Lo paradójico es que el mismo Presidente que hizo campaña denunciando la dependencia del Fondo Monetario Internacional, ahora se jacta de que la “narcodictadura venezolana” lo critica mientras recibe fondos del Tesoro estadounidense. En el fondo, el Milei libertario terminó convirtiéndose en lo que decía combatir: un jefe de Estado que sobrevive gracias al favor externo. La retórica de la soberanía individual y del mercado libre se choca con la realidad de un gobierno que sigue atado a los flujos de capital político y financiero de la Casa Blanca.

El oficialismo, golpeado por las derrotas electorales en la provincia de Buenos Aires y en distritos del interior, vio en este auxilio una tabla de salvación. No porque el dinero vaya a cambiar la vida de los argentinos —de hecho, no lo hará—, sino porque ofrece un relato de recuperación que permite tapar los fracasos acumulados. Es el típico espejismo de las administraciones que confunden liquidez con solvencia: creen que tener dólares en caja equivale a haber solucionado los problemas de fondo, cuando en realidad solo están postergando el ajuste de verdad.

Varios funcionarios libertarios salieron a festejar con euforia el anuncio. En las redes sociales, incluso, se respiraba un aire de revancha contra los críticos. “Estados Unidos compra pesos argentinos”, proclamaron algunos con tono triunfal. Pero la operación, más allá de su dimensión simbólica, no cambia la ecuación estructural del país: el gasto público sigue sin una reducción efectiva, la presión fiscal asfixia al sector privado y la política monetaria continúa en un terreno ambiguo, donde el BCRA interviene sin estrategia clara.

Lo cierto es que Milei y su equipo se aferran al milagro externo porque no han sabido generar credibilidad interna.

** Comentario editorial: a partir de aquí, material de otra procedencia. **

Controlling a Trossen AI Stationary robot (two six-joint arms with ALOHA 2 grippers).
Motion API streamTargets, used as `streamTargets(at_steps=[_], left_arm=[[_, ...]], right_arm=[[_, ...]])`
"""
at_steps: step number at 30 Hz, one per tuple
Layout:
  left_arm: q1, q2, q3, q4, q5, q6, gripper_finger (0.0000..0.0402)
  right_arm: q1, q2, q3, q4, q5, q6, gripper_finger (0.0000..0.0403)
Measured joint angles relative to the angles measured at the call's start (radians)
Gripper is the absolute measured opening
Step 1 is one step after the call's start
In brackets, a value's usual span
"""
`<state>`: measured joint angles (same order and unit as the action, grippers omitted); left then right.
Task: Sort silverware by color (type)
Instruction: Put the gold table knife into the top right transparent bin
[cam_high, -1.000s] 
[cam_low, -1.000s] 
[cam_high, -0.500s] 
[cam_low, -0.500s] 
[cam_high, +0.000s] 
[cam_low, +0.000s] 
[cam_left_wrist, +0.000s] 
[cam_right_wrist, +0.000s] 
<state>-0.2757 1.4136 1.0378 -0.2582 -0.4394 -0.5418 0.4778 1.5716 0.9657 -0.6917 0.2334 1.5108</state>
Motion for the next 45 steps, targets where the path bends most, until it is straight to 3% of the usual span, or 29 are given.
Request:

El Presidente, que debería concentrarse en construir instituciones y reglas de juego estables, prefiere delegar su legitimidad en un eventual respaldo de Donald Trump o de fondos de inversión norteamericanos. No hay plan de estabilización creíble sin anclaje político y social; y ese es, precisamente, el déficit más grave de este experimento libertario.

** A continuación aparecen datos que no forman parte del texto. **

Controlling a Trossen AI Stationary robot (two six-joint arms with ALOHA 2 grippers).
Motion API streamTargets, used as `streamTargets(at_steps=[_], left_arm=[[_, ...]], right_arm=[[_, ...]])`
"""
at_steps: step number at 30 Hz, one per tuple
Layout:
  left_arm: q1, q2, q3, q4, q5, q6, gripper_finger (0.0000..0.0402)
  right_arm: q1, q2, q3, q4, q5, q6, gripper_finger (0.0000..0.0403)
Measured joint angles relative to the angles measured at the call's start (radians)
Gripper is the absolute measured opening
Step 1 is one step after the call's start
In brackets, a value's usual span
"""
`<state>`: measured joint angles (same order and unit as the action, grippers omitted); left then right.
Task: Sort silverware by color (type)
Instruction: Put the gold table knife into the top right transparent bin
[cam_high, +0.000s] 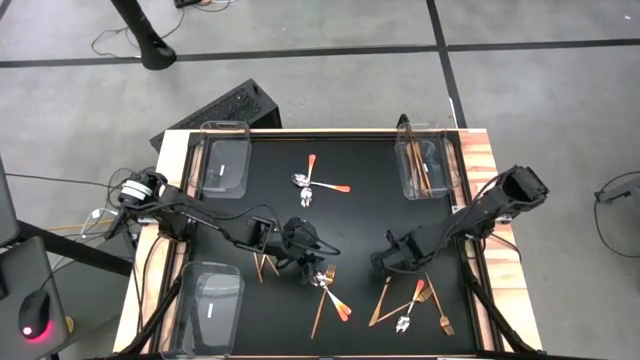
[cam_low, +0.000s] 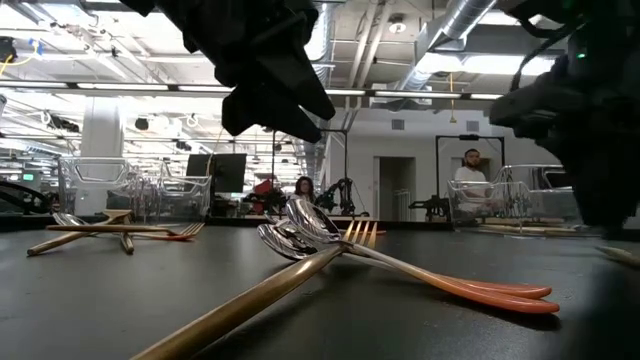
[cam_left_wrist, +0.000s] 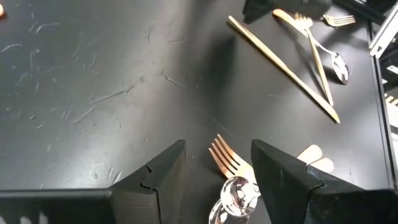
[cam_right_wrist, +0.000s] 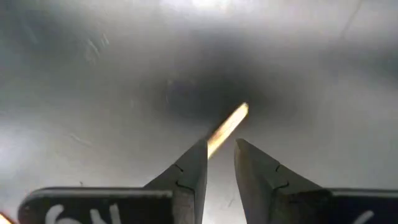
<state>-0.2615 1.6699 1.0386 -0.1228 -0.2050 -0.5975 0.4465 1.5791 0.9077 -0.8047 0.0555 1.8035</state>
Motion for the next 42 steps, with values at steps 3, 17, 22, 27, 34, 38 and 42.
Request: streamTargets(at_steps=[3, 17, 22, 27, 34, 38, 42], left_arm=[[0.0, 0.0, 0.0, -0.005, 0.001, 0.004, 0.0169], [-0.001, 0.0, 0.0, -0.03, 0.017, 0.015, 0.0169], [0.0, 0.0, 0.0, -0.026, 0.017, 0.05, 0.0169], [0.009, 0.0, 0.0, -0.006, 0.044, 0.063, 0.0169], [0.048, -0.001, 0.0, 0.043, 0.098, 0.064, 0.0169], [0.08, -0.001, 0.0, 0.082, 0.142, 0.064, 0.0169], [0.119, -0.001, 0.0, 0.144, 0.203, 0.069, 0.0169]], right_arm=[[-0.02, 0.049, 0.0, 0.028, -0.016, -0.002, 0.0102], [-0.032, 0.151, 0.019, 0.057, -0.047, -0.097, 0.008], [-0.049, 0.132, 0.015, 0.066, -0.026, -0.101, 0.0022], [-0.024, 0.078, 0.011, 0.109, 0.104, -0.033, 0.0009], [-0.016, -0.062, 0.011, 0.097, 0.329, -0.003, 0.0005], [-0.026, -0.131, 0.011, 0.106, 0.472, -0.031, 0.0005], [-0.049, -0.175, 0.011, 0.153, 0.547, -0.118, 0.0004]])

En los hechos, la administración Milei se comporta más como un club de dogmáticos que como un gobierno con objetivos pragmáticos. La economía no se estabiliza con slogans ni con operaciones financieras de coyuntura, sino con políticas consistentes. Y en ese terreno, el oficialismo muestra una torpeza alarmante. La improvisación en el Congreso, la seguidilla de proyectos mal redactados, los conflictos internos y los escándalos que salpican a sus funcionarios (desde el caso Spagnuolo hasta el affaire Espert) componen un cuadro de fragilidad que ningún swap con Estados Unidos puede disimular.

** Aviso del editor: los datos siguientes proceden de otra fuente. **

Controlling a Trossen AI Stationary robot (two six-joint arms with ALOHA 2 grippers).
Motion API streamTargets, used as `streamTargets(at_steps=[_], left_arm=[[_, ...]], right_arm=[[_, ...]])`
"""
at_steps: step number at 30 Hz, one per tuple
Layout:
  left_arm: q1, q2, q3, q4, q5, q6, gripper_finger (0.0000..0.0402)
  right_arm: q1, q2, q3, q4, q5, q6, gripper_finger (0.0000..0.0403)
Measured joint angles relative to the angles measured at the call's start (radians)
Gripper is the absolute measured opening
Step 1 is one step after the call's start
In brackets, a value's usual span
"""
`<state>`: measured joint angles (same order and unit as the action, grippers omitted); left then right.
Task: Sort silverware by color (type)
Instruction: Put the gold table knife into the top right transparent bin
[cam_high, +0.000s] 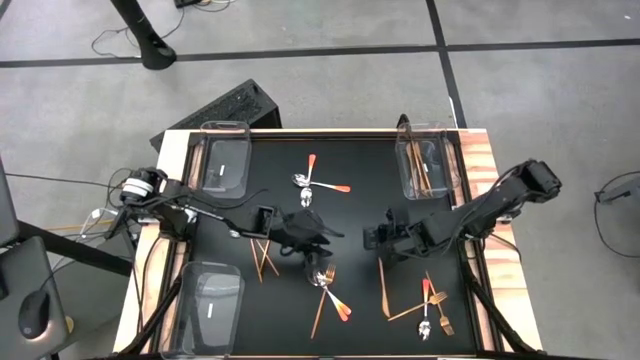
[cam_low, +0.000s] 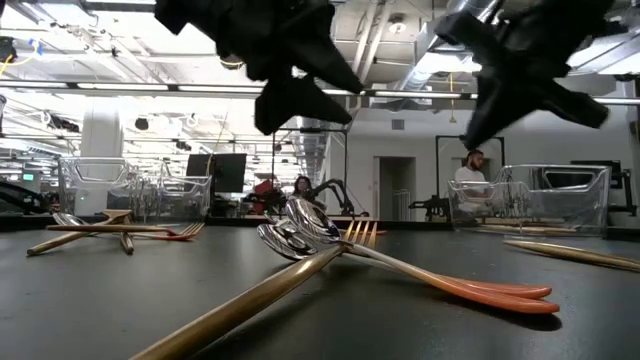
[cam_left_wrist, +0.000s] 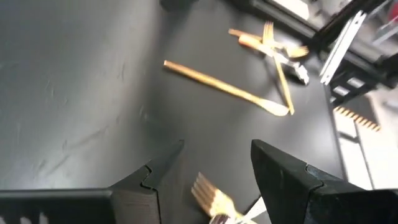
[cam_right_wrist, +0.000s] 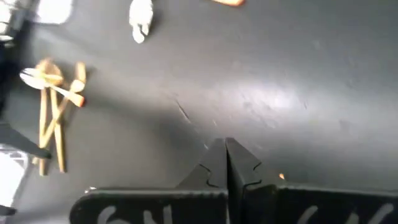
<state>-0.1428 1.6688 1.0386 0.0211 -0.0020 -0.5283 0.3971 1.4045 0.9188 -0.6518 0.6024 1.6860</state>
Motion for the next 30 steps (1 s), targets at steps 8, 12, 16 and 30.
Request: streamTargets(at_steps=[8, 12, 16, 30], left_arm=[[0.089, 0.0, 0.0, 0.183, 0.111, -0.001, 0.0169], [0.133, 0.0, 0.0, 0.272, 0.157, -0.015, 0.0169], [0.187, -0.006, 0.0, 0.368, 0.201, -0.017, 0.0169], [0.348, -0.037, 0.0, 0.615, 0.083, 0.047, 0.0169]], right_arm=[[-0.068, -0.088, 0.0, 0.228, 0.028, -0.333, 0.0004], [-0.088, -0.134, 0.002, 0.262, 0.004, -0.437, 0.0006], [-0.108, -0.142, 0.002, 0.189, -0.067, -0.436, 0.003], [-0.211, -0.157, 0.002, 0.133, -0.141, -0.86, 0.0058]])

El Tesoro norteamericano podrá inyectar dólares, pero no puede imprimir confianza institucional. Y la confianza, en economía, vale más que cualquier divisa. Si los agentes económicos perciben que el Gobierno no tiene un rumbo sostenido ni un liderazgo coherente, tarde o temprano los efectos del alivio financiero se evaporan. Lo hemos visto demasiadas veces: un ciclo de entusiasmo breve seguido por la recaída inevitable en la volatilidad.

Milei debería aprovechar esta tregua para corregir el rumbo, no para celebrarse a sí mismo. La estabilidad de los mercados no es un triunfo político, sino una oportunidad para hacer las reformas que todavía no se animó a encarar: una reforma impositiva seria, un rediseño del Estado y una política monetaria que abandone la improvisación. Si el Gobierno confunde un alivio temporario con un cambio estructural, volverá a tropezar con el mismo destino de sus antecesores: depender de la ayuda externa para tapar los agujeros de su propia inconsistencia.

El optimismo que circula en los despachos oficiales tiene más de fe que de análisis. Los mercados celebran las señales, no los discursos; y si no hay señales claras de un programa integral, la euforia de hoy será la desconfianza de mañana. La verdadera fortaleza de un país no se mide por el apoyo que recibe del exterior, sino por su capacidad para generar crecimiento y estabilidad desde adentro.

El problema de Milei no es la falta de dólares, sino la falta de institucionalidad. No hay desarrollo sostenible sin reglas previsibles, ni confianza que se construya a fuerza de tweets. El auxilio de Washington podrá comprar tiempo, pero no puede comprar credibilidad. Y en la Argentina, el tiempo —como la paciencia de los votantes— también se agota.